On Tue, Jun 23, 2009 at 11:59 PM, Daniel Lyons <fus...@storytotell.org>wrote:

>
> But if I try it with your original number (10x bigger than mine) I run out
> of Java heap space. Which didn't happen before either, because the lists
> weren't materialized.
>
> So range is cheating here? How's that?
>


Range, like most specialized seqs, aren't implemented as a (lazy) linked
list.
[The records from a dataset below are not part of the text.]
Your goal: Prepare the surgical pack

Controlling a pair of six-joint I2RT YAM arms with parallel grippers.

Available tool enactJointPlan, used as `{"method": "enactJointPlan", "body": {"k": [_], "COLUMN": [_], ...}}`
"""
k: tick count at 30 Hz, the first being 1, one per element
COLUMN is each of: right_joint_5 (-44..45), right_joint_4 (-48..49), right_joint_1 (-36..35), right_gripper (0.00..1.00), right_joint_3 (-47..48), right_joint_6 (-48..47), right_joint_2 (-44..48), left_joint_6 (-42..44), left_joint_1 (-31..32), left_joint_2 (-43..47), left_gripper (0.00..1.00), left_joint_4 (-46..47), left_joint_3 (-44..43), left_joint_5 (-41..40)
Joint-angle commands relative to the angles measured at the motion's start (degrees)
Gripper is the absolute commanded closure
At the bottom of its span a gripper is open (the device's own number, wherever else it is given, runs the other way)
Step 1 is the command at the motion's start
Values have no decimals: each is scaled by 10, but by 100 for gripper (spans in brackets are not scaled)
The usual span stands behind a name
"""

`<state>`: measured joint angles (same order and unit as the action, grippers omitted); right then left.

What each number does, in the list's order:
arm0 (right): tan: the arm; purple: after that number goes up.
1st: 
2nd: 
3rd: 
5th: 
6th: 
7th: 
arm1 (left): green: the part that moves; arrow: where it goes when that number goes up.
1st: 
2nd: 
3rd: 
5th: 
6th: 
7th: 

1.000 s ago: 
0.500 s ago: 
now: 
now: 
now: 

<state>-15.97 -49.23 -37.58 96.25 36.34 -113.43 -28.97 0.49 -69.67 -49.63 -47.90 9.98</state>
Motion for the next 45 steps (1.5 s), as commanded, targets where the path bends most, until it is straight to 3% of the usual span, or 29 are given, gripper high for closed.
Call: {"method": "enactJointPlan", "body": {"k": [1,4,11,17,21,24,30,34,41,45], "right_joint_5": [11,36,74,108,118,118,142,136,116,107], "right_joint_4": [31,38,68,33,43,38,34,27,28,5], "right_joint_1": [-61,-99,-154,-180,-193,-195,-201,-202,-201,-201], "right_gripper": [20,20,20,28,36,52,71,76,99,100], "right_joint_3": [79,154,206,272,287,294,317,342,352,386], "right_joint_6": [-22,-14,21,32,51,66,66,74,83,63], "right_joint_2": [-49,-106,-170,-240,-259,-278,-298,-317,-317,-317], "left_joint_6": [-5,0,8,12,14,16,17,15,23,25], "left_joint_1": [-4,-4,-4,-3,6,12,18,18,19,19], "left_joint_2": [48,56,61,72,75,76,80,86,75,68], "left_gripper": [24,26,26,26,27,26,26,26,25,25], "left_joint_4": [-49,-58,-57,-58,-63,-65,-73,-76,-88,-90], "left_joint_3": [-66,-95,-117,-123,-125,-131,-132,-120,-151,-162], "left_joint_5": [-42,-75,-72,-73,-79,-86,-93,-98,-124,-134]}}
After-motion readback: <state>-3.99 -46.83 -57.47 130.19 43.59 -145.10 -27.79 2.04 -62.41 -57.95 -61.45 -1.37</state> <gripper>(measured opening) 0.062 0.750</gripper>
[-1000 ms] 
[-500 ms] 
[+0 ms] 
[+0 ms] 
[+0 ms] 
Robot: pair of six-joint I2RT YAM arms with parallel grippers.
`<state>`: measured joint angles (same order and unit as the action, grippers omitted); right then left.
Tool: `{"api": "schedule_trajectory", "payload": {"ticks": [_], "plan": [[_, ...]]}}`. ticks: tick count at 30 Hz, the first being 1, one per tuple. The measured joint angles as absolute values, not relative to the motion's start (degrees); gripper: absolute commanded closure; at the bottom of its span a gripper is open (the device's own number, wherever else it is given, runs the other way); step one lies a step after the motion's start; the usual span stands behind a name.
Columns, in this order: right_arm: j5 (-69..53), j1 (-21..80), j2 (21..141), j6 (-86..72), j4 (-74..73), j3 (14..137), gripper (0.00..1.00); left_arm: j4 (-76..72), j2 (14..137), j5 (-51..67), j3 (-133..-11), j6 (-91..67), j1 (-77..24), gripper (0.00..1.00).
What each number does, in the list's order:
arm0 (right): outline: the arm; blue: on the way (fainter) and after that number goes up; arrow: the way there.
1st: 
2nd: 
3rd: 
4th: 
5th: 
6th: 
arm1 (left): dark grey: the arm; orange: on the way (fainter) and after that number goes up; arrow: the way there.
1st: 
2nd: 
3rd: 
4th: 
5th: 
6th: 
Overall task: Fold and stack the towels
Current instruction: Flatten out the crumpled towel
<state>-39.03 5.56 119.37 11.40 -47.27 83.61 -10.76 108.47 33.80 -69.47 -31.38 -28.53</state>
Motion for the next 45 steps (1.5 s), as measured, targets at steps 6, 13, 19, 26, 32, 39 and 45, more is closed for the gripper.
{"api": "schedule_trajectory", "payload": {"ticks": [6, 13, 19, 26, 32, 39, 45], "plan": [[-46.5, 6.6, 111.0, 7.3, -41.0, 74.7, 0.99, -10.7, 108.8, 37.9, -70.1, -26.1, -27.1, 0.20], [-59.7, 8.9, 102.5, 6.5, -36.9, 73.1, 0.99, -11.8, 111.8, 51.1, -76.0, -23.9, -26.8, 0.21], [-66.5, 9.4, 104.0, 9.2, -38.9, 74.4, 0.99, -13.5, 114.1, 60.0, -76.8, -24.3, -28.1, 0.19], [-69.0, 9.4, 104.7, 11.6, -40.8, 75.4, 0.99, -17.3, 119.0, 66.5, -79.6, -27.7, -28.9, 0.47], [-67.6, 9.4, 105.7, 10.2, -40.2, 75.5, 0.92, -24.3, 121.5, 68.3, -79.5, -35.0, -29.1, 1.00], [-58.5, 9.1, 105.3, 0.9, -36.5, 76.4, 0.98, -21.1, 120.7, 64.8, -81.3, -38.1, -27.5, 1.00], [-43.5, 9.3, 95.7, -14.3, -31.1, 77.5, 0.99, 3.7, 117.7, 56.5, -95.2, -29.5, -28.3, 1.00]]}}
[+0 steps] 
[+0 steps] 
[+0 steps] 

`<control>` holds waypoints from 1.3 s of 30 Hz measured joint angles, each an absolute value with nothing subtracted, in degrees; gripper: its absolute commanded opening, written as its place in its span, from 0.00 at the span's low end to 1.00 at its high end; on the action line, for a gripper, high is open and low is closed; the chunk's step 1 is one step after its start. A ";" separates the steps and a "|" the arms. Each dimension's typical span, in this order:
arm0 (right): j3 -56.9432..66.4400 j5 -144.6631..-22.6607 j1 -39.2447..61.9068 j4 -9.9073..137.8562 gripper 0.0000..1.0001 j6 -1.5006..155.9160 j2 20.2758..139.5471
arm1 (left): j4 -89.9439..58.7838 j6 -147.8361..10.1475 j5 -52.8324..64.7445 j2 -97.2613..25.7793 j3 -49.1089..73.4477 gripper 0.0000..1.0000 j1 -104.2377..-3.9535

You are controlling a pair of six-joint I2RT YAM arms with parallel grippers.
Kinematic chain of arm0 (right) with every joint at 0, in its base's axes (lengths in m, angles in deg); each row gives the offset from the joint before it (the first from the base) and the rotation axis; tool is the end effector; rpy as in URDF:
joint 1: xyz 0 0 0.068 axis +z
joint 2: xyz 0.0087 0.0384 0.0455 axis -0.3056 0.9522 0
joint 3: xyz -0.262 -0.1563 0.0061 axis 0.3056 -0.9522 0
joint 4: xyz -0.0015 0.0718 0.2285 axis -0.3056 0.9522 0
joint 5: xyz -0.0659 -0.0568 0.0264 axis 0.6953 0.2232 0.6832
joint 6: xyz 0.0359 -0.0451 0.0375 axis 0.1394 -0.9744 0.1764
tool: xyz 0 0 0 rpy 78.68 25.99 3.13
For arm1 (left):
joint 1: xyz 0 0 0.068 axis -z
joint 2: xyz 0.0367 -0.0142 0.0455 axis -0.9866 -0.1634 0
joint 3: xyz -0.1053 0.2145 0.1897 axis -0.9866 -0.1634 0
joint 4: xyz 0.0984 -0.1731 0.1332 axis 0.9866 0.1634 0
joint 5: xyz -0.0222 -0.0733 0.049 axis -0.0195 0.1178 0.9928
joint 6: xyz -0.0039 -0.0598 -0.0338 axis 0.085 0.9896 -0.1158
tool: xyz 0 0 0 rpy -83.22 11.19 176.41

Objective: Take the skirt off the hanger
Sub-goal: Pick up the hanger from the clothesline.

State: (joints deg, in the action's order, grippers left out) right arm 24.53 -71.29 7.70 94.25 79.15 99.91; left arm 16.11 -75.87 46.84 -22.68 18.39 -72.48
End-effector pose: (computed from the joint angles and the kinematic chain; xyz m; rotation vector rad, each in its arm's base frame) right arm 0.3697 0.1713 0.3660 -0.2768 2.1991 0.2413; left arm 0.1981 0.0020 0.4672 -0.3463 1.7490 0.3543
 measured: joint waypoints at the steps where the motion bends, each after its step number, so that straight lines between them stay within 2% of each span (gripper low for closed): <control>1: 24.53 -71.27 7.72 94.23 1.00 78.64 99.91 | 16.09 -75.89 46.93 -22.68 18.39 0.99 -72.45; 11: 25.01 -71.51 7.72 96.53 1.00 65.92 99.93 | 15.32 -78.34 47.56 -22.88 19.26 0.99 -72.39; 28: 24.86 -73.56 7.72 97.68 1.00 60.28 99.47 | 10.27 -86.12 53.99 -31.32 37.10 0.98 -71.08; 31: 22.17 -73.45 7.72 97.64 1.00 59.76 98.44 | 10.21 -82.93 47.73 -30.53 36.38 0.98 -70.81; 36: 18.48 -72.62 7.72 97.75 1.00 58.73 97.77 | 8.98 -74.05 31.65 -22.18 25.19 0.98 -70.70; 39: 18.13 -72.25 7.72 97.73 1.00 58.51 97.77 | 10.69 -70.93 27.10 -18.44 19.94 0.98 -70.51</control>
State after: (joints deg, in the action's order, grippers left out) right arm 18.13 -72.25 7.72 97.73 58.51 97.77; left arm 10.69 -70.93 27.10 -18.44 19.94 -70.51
They are simply a reference to the parent collection and an index.
There's no reference to the next element, a new next is built each time you
call 'next.

user=> (let [s (seq (range 10))] (identical? (next s) (next s)))
false
user=> (let [s (seq [1 2 3])] (identical? (next s) (next s)))
false
user=> (let [s (seq {1 2 3 4})] (identical? (next s) (next s)))
false
user=> (let [s (seq "abc")] (identical? (next s) (next s)))
false
user=> (let [s (seq '(1 2 3 4))] (identical? (next s) (next s)))
true
user=> (let [s (seq (map identity (range 10)))] (identical? (next s) (next
s)))
true
user=> (let [s (seq (take 10 (iterate inc 0)))] (identical? (next s) (next
s)))
true

Hence keeping a reference to the head doesn't retain the next seqs in
memory.
(apply + ...) must hold a reference to the head (don't know where) and thus
crashes when the seq isn't a specialized seq.